やっぱりバイエルンだと、観戦エンスージアズム(熱心度とか意気込みとか・・)が違う。巷では「湯浅はレッズファンだ・・」と言われているそうですが、まあ、ちょっとファンというのとは違うかもしれない。要は、自分のアイデンティティーにかかわってくるから、自然と「入れ込みレベル」が高揚してくる・・ということなのですよ。

 私にとってドイツは、サッカー的な意味で第二の故郷。いつも書いているように、そのサッカー方向性に反発するなど、反面教師的な側面があるにしても、心理の深層ではドイツサッカーを誇りに思っているし、早くドイツが、以前にはそれで世界サッカー地図での存在角を確立した「美しく勝負強いドイツ的クリエイティブサッカー」を取り戻して欲しいと願っているのですよ。要は、ドイツサッカーとの「心理・精神的な距離」が近いということです。その意味で、レッズとの「距離」が近いのも道理ですよネ。何せ、「J」発足当時からドイツの香りが色濃かったのはレッズだけだったわけですから・・。もちろんサッカー内容に対する「ニュートラルな評価レポート」という姿勢に変わりはないけれど、昨日のナビスコ決勝も含め、観戦時の心理・精神的な入れ込みレベルが違うということです。

 そのことは、このバイエルン・ミュンヘン対ユーヴェントス戦でも同じ。どうしてもバイエルンに肩入れしてしまう。何せ、ここのところのバイエルンは、サッカー内容で完全に復活しつつありますからネ。「バイエルンというストーリー」のコンテンツを練る作業にもリキが入るというモノです。そのあたりの事情については、以前にスポナビで発表したコラムを参照してください。

 さて試合。ホームのバイエルンが、ドイツ的なダイナミズムで、攻守にわたって攻撃的なブレッシングサッカーを展開し、ユーヴェントスが、例によっての堅牢な守備ブロックを組織してその勢いを抑制しながら「蜂の一刺し(必殺カウンター)を狙う・・といったゲーム展開です。試合の実質コンテンツは深い、深い。

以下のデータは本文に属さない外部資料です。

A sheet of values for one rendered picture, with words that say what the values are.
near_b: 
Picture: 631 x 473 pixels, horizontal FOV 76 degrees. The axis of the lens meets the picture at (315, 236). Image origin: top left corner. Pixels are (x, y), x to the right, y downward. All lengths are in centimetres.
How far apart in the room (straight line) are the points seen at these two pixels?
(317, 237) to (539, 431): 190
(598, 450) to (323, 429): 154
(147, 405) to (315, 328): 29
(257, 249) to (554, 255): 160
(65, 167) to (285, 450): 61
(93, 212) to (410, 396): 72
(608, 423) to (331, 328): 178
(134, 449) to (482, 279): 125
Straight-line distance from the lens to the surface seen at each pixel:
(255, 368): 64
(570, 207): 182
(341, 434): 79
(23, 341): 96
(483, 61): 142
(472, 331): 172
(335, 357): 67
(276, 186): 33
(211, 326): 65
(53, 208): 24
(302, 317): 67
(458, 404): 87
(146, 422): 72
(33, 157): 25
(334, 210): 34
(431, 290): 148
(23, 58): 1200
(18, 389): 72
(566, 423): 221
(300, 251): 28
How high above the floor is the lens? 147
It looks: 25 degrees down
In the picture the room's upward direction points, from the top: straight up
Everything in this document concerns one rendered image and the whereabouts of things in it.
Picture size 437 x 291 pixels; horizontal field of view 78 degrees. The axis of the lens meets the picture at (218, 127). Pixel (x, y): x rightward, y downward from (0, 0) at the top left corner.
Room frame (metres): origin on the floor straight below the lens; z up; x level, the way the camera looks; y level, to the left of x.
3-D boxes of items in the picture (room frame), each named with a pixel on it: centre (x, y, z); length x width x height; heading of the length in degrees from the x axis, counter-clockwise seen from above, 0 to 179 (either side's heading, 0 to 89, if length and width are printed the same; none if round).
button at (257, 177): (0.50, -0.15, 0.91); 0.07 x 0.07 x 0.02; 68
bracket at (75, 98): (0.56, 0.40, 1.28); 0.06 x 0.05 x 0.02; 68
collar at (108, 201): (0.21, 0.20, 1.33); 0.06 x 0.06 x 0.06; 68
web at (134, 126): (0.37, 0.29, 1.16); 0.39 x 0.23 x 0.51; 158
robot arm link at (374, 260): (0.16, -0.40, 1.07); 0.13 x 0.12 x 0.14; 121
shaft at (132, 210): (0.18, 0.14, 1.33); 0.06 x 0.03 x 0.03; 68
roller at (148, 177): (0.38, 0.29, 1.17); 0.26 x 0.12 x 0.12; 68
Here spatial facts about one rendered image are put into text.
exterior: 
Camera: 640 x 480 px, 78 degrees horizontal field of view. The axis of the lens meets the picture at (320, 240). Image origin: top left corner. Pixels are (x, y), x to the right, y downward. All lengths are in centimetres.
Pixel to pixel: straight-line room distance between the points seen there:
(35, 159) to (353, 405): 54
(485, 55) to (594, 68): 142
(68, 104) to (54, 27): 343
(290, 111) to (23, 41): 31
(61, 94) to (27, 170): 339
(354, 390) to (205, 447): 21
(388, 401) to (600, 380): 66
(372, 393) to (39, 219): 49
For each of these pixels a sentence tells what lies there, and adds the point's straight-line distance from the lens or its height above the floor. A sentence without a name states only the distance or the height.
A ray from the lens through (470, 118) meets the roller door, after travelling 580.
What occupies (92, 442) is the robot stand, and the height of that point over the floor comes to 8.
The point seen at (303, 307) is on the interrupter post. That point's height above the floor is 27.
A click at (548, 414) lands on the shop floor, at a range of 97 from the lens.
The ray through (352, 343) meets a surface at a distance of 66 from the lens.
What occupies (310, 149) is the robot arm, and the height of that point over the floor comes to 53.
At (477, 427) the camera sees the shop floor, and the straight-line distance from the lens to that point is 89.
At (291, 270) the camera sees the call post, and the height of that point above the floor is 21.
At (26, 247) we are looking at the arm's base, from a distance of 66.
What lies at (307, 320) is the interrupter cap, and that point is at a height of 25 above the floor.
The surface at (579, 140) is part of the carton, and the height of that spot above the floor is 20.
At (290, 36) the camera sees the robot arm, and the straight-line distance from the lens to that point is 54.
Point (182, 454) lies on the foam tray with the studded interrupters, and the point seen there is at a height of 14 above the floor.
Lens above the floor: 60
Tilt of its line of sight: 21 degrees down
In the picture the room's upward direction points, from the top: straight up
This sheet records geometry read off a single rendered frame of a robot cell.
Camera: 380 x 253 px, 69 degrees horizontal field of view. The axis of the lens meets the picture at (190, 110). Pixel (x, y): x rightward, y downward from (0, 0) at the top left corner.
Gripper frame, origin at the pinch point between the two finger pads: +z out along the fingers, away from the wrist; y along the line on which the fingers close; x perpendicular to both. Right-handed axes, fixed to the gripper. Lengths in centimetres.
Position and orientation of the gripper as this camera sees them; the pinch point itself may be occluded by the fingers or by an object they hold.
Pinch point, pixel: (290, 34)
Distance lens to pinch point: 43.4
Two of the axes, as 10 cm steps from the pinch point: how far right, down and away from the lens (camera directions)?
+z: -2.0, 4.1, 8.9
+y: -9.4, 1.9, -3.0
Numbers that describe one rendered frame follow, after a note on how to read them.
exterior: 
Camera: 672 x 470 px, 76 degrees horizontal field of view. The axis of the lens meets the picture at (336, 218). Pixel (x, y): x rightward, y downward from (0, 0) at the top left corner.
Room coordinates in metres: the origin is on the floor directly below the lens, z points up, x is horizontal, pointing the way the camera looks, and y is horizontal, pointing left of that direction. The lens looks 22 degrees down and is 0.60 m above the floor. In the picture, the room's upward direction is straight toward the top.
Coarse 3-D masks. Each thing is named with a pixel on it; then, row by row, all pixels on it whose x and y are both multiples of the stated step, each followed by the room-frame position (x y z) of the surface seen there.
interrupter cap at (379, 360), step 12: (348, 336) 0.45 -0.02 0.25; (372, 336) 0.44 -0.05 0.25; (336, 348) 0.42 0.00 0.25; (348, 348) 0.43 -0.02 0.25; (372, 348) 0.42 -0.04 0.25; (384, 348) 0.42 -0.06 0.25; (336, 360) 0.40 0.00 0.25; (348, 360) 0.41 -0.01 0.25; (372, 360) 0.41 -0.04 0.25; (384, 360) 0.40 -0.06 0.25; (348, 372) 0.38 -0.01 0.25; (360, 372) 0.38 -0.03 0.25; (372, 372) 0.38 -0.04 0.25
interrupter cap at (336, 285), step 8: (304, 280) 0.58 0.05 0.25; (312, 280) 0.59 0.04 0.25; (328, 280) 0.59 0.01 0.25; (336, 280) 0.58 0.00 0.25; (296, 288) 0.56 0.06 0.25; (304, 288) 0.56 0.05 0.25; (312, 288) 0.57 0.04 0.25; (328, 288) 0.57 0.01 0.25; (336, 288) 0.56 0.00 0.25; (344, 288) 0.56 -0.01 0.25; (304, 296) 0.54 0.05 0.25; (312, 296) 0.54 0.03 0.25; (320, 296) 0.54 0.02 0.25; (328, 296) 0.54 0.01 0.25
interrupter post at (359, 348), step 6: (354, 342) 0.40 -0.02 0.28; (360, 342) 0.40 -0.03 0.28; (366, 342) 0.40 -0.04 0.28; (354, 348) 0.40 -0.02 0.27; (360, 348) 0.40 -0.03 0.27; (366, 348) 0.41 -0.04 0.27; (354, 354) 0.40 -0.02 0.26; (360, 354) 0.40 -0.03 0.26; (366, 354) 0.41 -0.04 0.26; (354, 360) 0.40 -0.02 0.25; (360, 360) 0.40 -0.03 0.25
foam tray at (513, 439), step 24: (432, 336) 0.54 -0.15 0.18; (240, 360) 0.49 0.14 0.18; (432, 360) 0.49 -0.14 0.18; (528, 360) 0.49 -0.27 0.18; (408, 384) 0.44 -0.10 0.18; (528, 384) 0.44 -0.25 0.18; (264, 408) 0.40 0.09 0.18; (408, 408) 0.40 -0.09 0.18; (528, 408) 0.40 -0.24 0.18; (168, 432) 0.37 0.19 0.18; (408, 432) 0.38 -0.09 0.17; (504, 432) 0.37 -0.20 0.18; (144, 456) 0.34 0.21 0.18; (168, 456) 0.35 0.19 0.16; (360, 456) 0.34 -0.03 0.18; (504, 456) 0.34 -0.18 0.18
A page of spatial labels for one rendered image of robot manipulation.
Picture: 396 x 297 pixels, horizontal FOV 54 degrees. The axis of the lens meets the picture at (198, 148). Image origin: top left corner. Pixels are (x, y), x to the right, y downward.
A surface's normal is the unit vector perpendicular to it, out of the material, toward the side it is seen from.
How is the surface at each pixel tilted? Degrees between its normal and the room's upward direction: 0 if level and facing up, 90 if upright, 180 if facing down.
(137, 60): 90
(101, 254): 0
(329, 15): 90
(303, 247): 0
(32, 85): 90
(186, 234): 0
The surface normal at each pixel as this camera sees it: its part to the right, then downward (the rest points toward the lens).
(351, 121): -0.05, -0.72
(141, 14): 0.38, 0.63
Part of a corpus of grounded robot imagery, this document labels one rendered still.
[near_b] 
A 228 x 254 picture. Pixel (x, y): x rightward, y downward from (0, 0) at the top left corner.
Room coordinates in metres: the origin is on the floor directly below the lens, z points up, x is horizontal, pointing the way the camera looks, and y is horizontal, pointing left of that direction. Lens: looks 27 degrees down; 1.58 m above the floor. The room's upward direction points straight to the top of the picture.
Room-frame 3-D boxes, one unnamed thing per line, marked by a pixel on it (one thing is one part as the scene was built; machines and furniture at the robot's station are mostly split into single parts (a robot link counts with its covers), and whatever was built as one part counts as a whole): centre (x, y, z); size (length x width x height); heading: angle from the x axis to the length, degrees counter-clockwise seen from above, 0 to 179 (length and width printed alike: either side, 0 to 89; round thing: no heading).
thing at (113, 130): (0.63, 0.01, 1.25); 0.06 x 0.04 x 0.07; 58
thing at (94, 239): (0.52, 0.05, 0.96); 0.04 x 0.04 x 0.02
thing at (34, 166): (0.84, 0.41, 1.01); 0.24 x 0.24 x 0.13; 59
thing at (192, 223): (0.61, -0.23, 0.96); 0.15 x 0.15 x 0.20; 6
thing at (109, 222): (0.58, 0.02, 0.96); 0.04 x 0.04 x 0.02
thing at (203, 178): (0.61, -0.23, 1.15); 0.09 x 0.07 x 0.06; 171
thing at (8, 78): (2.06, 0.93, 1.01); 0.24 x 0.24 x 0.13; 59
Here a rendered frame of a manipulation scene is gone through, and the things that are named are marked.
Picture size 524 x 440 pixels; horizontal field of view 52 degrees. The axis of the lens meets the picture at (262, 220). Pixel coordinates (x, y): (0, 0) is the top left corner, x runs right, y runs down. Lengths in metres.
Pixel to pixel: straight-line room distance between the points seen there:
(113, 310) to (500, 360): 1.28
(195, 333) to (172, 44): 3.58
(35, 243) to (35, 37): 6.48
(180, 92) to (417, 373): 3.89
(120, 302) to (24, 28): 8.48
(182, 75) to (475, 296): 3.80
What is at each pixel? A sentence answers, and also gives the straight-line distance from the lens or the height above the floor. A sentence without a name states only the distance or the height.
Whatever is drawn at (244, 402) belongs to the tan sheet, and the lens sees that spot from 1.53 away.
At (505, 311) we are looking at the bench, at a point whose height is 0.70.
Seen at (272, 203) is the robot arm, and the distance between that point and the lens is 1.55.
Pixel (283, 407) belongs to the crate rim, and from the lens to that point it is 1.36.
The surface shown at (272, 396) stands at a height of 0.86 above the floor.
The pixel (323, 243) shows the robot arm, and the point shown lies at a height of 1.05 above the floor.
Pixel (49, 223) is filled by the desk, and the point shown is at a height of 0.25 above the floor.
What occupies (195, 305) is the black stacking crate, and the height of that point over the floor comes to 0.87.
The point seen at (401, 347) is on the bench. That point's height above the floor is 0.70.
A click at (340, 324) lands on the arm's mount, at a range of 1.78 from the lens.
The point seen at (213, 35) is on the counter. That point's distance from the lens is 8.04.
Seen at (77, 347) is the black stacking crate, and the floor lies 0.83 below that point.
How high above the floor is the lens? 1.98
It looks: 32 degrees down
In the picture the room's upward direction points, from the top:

 それにしてもバイエルンは大変な復調ぶりじゃありませんか。フェリックス・マガートの優れたウデを感じます。全員に深く浸透した「主体的な守備意識」・・それを基盤にしたダイナミックなボール奪取・・そして、その次の瞬間から展開されるダイナミックな攻撃・・フリーランニング、バス&ムーブのオンパレード・・人とボールが、まさにダイナミックに動きつづける・・そして、クロスからのヘディング勝負、クロスと見せかけた戻し気味のラスト横パスからの中距離シュート、スルーパスによる中央突破、サイドからのドリブル勝負&積極シュートチャレンジ等々、「あの」ユーヴェ守備ブロックがタジタジという場面も多い・・ってな具合なのです。

 でも結局は、イタリア的な勝負強さが、その存在感を世界にアピールしてしまう・・フ〜〜ッ・・。ミランもそうだけれど、ユーヴェにしても、そのタクティカルな徹底サッカーは、それは、それで見所満点ですよネ。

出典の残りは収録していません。